I also had the goal to become better organized and I did this by re-designing my workspace and getting rid of things that were taking up space and not really needed anymore. I built a new shelving section and it has helped me stay organized. I am one of those people who works best in an orderly environment and the old one was clogging my inspiration. I find I can think clearer when not digging through piles of papers, notebooks, and so much more. It really is amazing how much better you work when you can see the top of your desk.
One of the most important goals I had was to increase my web presence. I accomplished this goal by linking my social sites such as Facebook and Instagram together. It worked as a great marriage because now The Cat’s Eye Gang are being viewed by a larger audience and then re-shared. I increased the number of promotions I ran and it has indeed increased my numbers. I will continue to work on getting my book and the cats that inspired it, out to the public.

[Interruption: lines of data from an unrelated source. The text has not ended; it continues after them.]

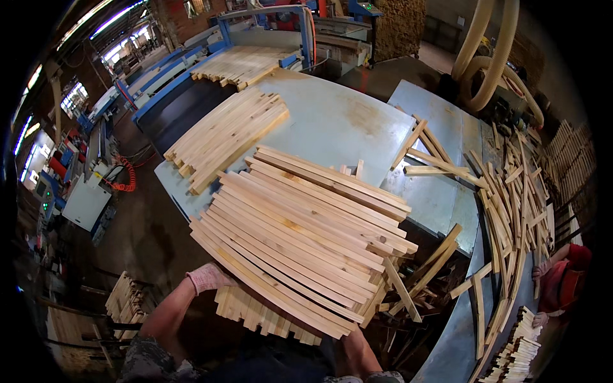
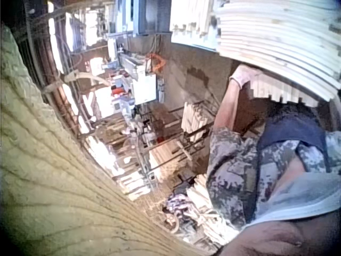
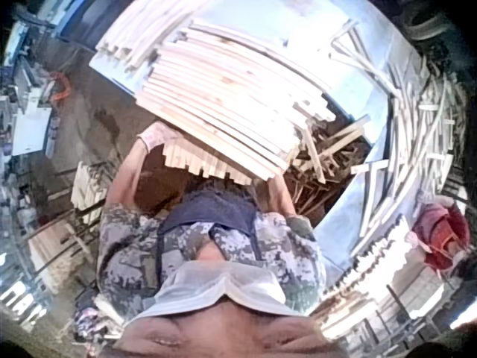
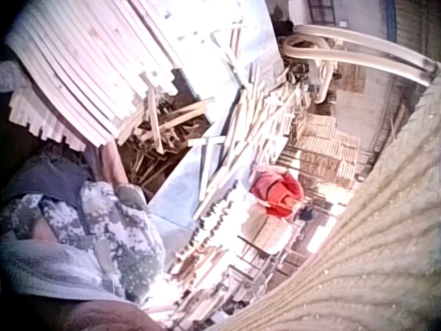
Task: The person picks up groups of wood strips from a table, carries them to a conveyor belt, and places them onto the belt in organized rows.
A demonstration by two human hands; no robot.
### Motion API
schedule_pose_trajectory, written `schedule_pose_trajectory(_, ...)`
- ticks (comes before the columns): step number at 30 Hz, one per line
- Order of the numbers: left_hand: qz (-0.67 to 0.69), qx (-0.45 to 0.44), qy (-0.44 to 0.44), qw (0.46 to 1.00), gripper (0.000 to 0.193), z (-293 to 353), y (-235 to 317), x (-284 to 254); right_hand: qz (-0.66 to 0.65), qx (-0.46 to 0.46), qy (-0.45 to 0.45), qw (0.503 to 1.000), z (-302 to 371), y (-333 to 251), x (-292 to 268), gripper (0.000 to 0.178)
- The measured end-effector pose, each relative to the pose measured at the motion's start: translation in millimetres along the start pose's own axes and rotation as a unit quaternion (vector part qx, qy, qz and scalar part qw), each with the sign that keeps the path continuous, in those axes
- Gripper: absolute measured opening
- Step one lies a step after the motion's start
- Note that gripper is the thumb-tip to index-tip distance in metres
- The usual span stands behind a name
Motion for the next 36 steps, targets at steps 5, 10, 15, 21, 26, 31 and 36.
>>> schedule_pose_trajectory(5,0.105,-0.074,0.133,0.983,0.031,16.6,-20.3,-14.8,-0.009,-0.004,0.001,1.0,-3.9,4.5,1.3,0.054)
schedule_pose_trajectory(10,0.174,-0.338,0.361,0.851,0.051,75.7,8.1,-71.6,-0.005,-0.011,0.0,1.0,-8.1,4.3,4.6,0.054)
schedule_pose_trajectory(15,0.261,-0.384,0.377,0.801,0.051,77.3,16.0,-62.8,0.007,-0.02,-0.016,1.0,-19.3,0.2,22.5,0.054)
schedule_pose_trajectory(21,0.259,-0.36,0.351,0.825,0.048,56.0,-40.7,-87.2,0.021,-0.046,-0.06,0.997,-54.6,-5.8,65.3,0.054)
schedule_pose_trajectory(26,0.254,-0.37,0.361,0.817,0.05,30.6,-82.1,-105.6,0.029,-0.078,-0.105,0.991,-86.4,-17.0,111.0,0.054)
schedule_pose_trajectory(31,0.279,-0.348,0.356,0.821,0.057,20.4,-99.0,-109.2,0.042,-0.113,-0.134,0.984,-103.7,-33.1,153.3,0.054)
schedule_pose_trajectory(36,0.299,-0.348,0.361,0.812,0.062,26.4,-98.9,-104.5,0.046,-0.142,-0.144,0.978,-100.5,-35.6,166.6,0.055)
Point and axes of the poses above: each hand's wrist, its own z-axis away from the middle knuckle, its own x-axis out of the palm, y = z × x, the point moved 10 cm from there along -z, towards the middle knuckle, and after that the axes turned 13 degrees about -z, right-handed, at the moved point
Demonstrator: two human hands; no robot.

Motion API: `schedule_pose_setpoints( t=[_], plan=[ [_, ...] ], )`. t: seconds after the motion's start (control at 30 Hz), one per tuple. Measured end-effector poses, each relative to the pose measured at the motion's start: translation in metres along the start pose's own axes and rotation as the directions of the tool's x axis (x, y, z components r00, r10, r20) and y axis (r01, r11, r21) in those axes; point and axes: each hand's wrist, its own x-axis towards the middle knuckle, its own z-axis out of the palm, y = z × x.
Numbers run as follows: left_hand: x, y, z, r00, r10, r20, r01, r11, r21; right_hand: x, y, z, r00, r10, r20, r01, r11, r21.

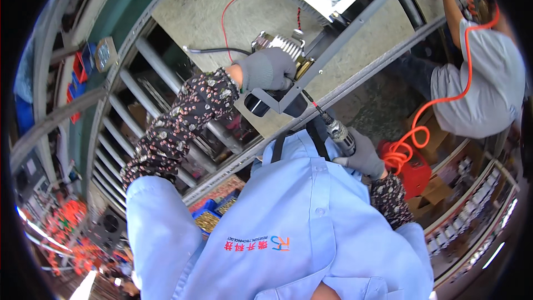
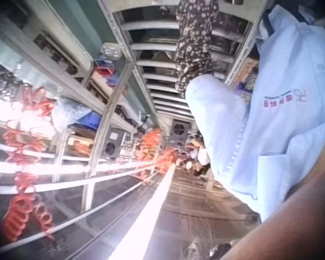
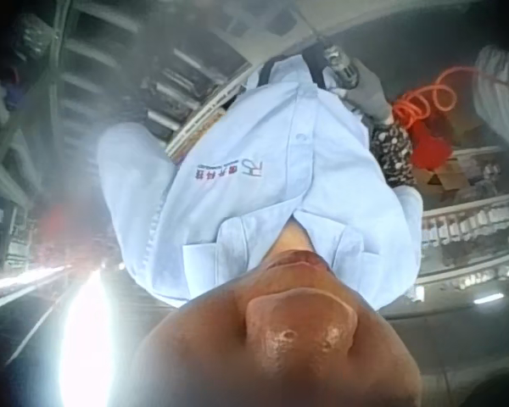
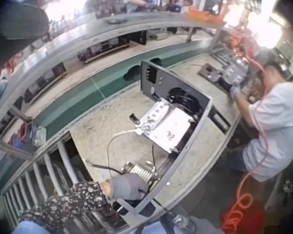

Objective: The person uses a pneumatic screwdriver to fasten screws into a metal chassis containing electronic components. They retrieve screws from a tray, align them with holes on the chassis, and drive them in. The person also handles a heat sink and wires during the assembly process.

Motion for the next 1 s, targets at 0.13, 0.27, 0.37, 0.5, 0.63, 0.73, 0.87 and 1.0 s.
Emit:
schedule_pose_setpoints(
  t=[0.13, 0.27, 0.37, 0.5, 0.63, 0.73, 0.87, 1.0],
  plan=[
    [0.000, 0.002, -0.010, 0.990, -0.093, 0.105, 0.096, 0.995, -0.025, 0.001, -0.003, -0.002, 0.999, 0.041, -0.005, -0.041, 0.996, -0.078],
    [-0.002, 0.006, -0.014, 0.981, -0.158, 0.108, 0.158, 0.987, 0.009, 0.008, 0.002, 0.002, 0.999, 0.014, -0.031, -0.019, 0.990, -0.141],
    [-0.004, -0.001, -0.011, 0.979, -0.182, 0.091, 0.175, 0.981, 0.079, 0.007, -0.004, 0.005, 0.999, 0.052, -0.008, -0.052, 0.993, -0.108],
    [-0.010, -0.011, -0.010, 0.960, -0.252, 0.122, 0.251, 0.968, 0.023, 0.013, 0.001, 0.010, 1.000, 0.008, -0.021, -0.011, 0.987, -0.157],
    [-0.010, 0.002, -0.027, 0.913, -0.381, 0.144, 0.367, 0.923, 0.117, 0.009, 0.009, 0.004, 0.997, -0.055, -0.060, 0.044, 0.984, -0.170],
    [-0.004, 0.038, -0.041, 0.822, -0.567, 0.056, 0.570, 0.818, -0.081, 0.012, 0.012, 0.003, 0.993, -0.008, -0.114, -0.008, 0.989, -0.146],
    [-0.006, 0.030, -0.020, 0.889, -0.335, -0.312, 0.258, 0.929, -0.265, 0.017, 0.011, -0.002, 0.982, -0.018, -0.186, -0.012, 0.987, -0.159],
    [-0.026, -0.005, -0.007, 0.900, -0.225, -0.372, 0.186, 0.973, -0.139, 0.026, 0.006, -0.004, 0.983, -0.036, -0.182, 0.014, 0.993, -0.121]
  ],
)
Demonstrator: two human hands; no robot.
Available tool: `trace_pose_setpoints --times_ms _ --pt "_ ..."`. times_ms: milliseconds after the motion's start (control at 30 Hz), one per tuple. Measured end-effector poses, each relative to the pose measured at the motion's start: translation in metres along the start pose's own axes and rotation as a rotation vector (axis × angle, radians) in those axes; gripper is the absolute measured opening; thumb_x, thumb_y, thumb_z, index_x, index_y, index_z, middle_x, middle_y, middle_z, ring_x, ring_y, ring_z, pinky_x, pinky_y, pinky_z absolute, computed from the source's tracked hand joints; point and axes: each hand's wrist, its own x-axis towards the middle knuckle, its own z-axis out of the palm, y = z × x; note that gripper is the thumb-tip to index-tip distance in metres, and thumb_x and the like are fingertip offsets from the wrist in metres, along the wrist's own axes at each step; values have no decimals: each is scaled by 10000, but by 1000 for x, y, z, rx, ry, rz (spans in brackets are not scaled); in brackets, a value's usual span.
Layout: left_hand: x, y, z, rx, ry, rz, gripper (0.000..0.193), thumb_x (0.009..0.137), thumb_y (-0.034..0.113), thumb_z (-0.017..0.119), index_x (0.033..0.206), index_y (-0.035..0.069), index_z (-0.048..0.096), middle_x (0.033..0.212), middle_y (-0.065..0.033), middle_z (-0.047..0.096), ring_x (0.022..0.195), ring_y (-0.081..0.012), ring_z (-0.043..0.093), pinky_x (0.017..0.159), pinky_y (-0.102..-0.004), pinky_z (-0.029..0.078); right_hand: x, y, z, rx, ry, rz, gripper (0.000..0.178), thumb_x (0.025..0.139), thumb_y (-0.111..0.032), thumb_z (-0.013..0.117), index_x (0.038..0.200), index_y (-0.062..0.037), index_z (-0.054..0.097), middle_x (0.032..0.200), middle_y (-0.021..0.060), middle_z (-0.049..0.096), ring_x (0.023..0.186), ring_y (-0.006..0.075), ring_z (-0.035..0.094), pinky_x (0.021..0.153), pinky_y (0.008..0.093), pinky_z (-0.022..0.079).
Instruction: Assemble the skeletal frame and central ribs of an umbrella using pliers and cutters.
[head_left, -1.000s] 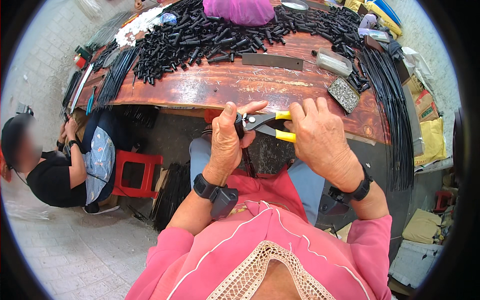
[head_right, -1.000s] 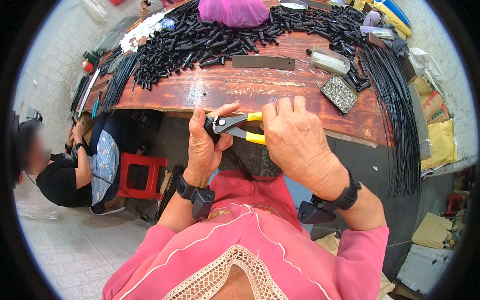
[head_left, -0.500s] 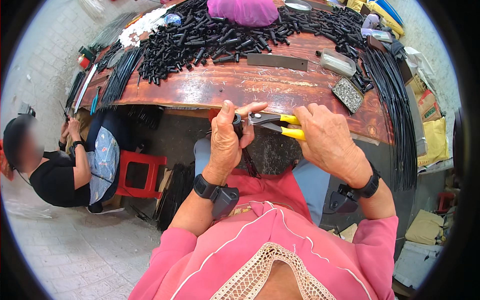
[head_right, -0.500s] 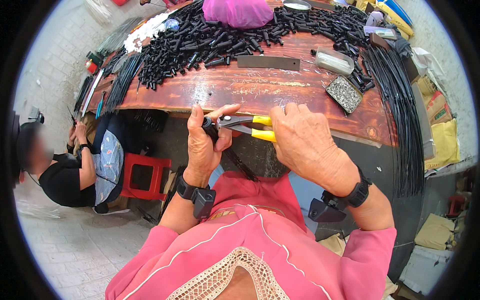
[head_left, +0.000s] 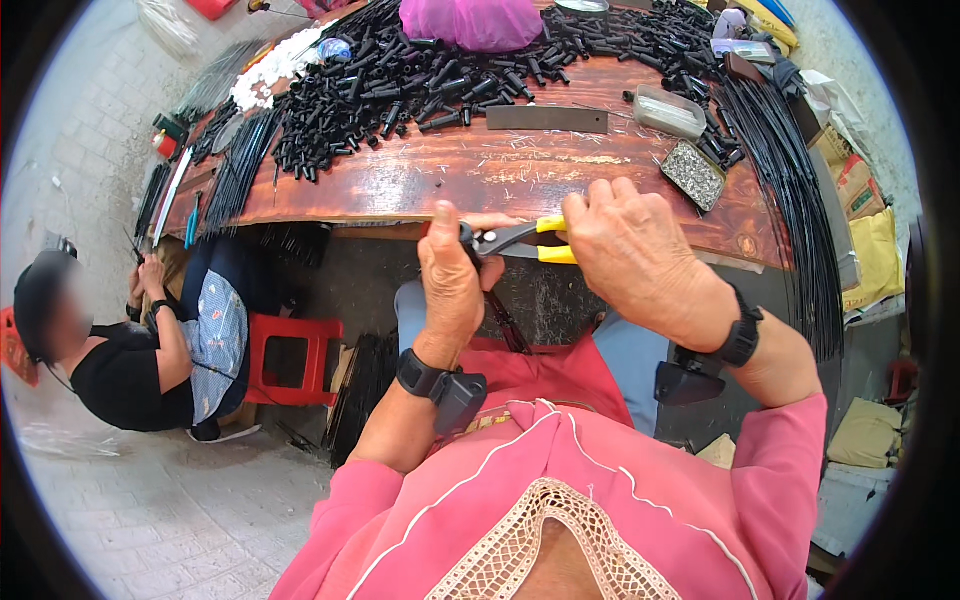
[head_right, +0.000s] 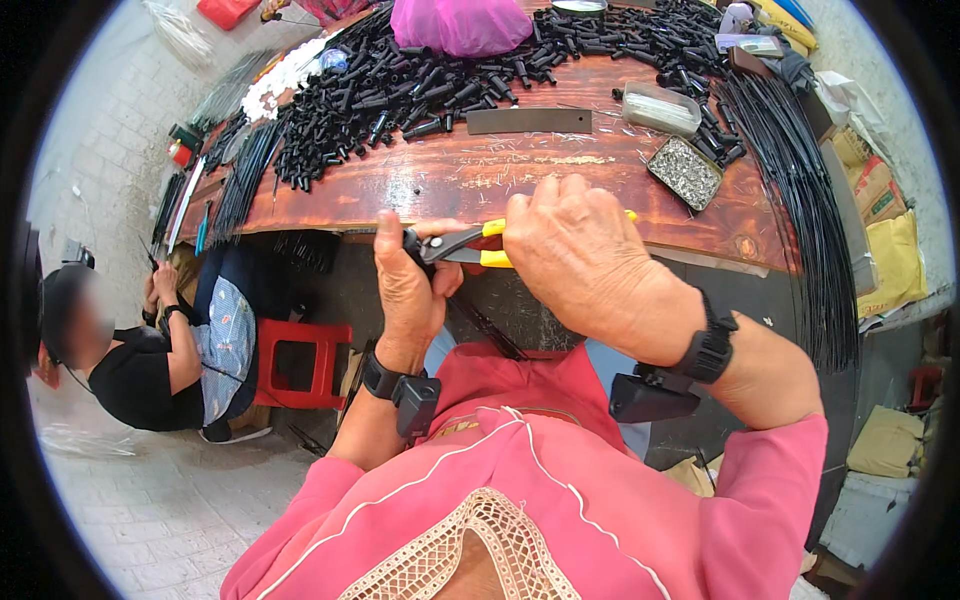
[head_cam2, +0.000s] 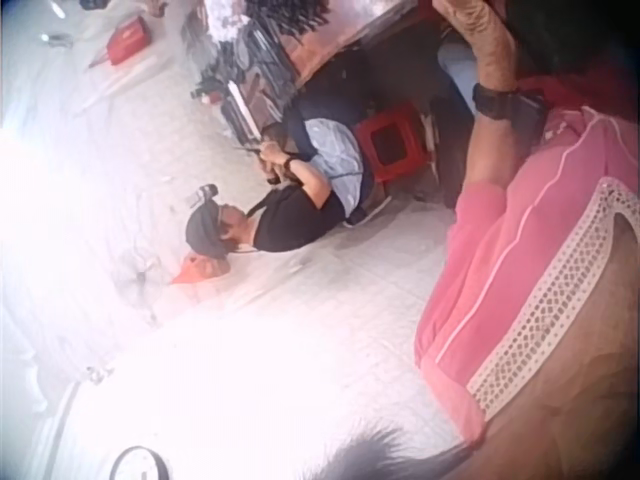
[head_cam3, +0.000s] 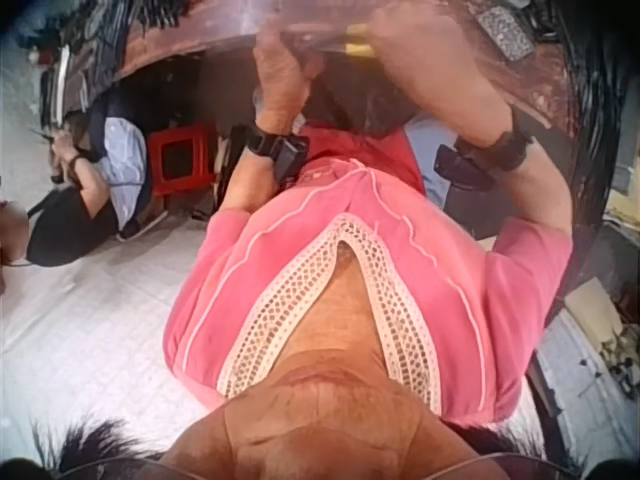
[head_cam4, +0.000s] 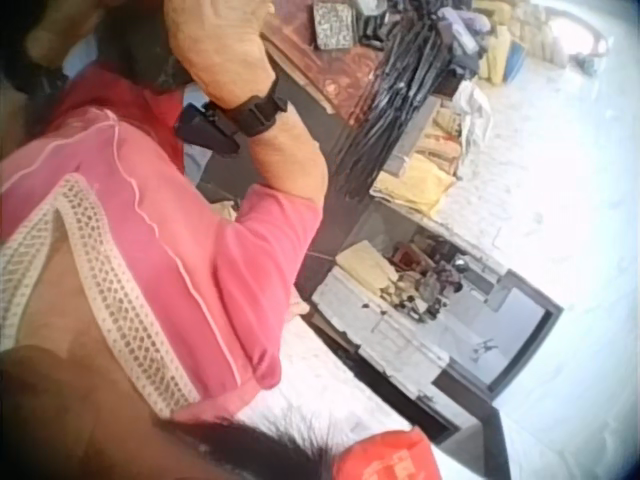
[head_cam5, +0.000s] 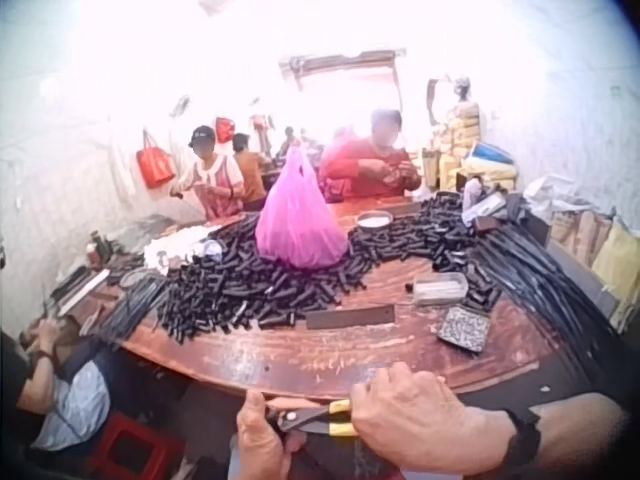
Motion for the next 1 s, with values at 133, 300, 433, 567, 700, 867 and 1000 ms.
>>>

I really did think I had not accomplished anything in three months, but I am glad to say that I did. I think somewhere in my sub-conscience I was always working on those goals, even though I was unaware of it at the time. Now comes the fun of sitting down and making a whole new list, well all new except for the ones I am bringing forward with me. I hope on January first I can sit here and write off, even more, accomplishments and even better news going into the new year.
I want to say Happy October to all of my lovely readers. I hope as the leaves turn colors of bright orange, red, and brown, that you find a burst of energy to see you through these final months of the year. As the colors fade and the gray of winter takes hold that you remember to love fully and laugh often. Rabbit, rabbit, rabbit.